The Australian Burden of Disease Study: Impact and causes of illness and death in Australia 2015, measures the number of years living with an illness or injury (the non-fatal burden) or lost through dying prematurely (the fatal burden).
‘In 2015, Australians collectively lost 4.8 million years of healthy life due to living with or dying prematurely from disease and injury,’ said AIHW spokesperson Mr Richard Juckes.
‘The disease groups causing the most burden in 2015 were cancer, cardiovascular diseases, musculoskeletal conditions, mental and substance use disorders and injuries.
‘After accounting for the increase in size and ageing of the population, there was an 11% decrease in the rate of burden between 2003 and 2015.’
Most of the improvement in the total burden resulted from reductions in premature deaths from illnesses and injuries such as cardiovascular diseases, cancer and infant and congenital conditions.

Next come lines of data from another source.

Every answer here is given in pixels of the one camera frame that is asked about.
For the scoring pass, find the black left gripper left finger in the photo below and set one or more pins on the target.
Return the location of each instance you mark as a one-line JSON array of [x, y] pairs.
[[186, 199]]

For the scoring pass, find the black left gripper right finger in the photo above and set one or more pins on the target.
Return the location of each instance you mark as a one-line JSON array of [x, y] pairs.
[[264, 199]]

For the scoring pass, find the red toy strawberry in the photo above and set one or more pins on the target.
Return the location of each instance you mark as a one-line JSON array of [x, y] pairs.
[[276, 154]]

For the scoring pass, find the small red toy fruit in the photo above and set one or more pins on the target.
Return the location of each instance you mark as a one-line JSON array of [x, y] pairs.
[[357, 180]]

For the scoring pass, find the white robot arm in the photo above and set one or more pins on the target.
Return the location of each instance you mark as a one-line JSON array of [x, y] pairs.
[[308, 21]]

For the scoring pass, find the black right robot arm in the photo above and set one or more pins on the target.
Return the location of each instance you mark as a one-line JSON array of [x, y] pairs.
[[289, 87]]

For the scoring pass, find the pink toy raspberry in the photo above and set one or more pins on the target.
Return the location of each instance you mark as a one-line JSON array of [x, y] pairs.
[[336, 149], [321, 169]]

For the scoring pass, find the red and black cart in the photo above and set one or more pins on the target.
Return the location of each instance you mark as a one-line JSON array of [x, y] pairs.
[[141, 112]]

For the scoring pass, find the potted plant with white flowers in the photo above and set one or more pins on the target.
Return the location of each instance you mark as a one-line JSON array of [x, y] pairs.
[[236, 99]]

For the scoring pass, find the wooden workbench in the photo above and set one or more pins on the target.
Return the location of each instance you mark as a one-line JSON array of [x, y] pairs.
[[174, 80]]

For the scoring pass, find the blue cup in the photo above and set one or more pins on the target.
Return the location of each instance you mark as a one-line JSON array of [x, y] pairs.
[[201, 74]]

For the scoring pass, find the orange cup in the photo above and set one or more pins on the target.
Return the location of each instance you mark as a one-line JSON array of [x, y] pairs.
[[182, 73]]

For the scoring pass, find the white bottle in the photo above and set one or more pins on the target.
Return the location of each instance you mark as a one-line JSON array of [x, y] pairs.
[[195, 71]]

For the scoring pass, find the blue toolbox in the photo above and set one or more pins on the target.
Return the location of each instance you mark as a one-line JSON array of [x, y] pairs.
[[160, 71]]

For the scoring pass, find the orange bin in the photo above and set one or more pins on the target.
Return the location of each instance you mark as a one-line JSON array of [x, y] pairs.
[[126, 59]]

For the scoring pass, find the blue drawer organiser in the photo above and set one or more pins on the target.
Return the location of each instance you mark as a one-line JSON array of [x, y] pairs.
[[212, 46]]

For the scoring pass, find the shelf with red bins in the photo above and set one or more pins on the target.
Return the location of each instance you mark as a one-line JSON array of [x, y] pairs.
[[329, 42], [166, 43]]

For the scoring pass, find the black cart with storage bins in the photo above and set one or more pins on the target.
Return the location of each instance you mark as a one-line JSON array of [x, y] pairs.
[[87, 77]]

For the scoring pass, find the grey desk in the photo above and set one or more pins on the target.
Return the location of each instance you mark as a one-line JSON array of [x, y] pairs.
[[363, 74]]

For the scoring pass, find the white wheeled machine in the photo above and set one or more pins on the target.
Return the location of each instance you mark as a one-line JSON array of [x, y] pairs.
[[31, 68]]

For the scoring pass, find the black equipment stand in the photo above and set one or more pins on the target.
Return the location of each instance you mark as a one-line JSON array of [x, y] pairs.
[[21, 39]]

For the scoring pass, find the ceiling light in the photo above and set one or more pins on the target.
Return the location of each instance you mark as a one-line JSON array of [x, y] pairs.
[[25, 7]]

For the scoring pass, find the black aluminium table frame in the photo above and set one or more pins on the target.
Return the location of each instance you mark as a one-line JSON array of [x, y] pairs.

‘Thirty eight per cent of the total burden of disease experienced by Australians in 2015 could have been prevented by reducing exposure to the risk factors included in this study,’ Mr Juckes said.
‘The 5 risk factors that caused the most total burden in 2015 were tobacco use (9.3%), overweight & obesity (8.4%), dietary risks (7.3%), high blood pressure (5.8%) and high blood plasma glucose—including diabetes (4.7%).’
For the first time, living with illness or injury caused more total disease burden than premature death. In 2015, the non-fatal share was 50.4% and the fatal share was 49.6% of the burden of disease.
Also released today is an overview of health spending that provides an understanding of the impact of diseases in terms of spending through the health system. The data in Disease expenditure in Australia relates to the 2015–16 financial year only and suggests the highest expenditure groups were musculoskeletal conditions (10.7%), cardiovascular diseases (8.9%) injuries (7.6%) and mental and substance use disorders (7.6%).
‘Together the burden of disease and spending estimates can be used to understand the impact of diseases on the Australian community. However they can’t necessarily be compared with each other, as there are many reasons why they wouldn’t be expected to align,’ Mr Juckes said.
‘For example, spending on reproductive and maternal health is relatively high but it is not associated with substantial disease burden because the result is healthy mothers and babies more often than not.
‘Similarly, vaccine-preventable diseases cause very little burden in Australia due to national investment in immunisation programs.’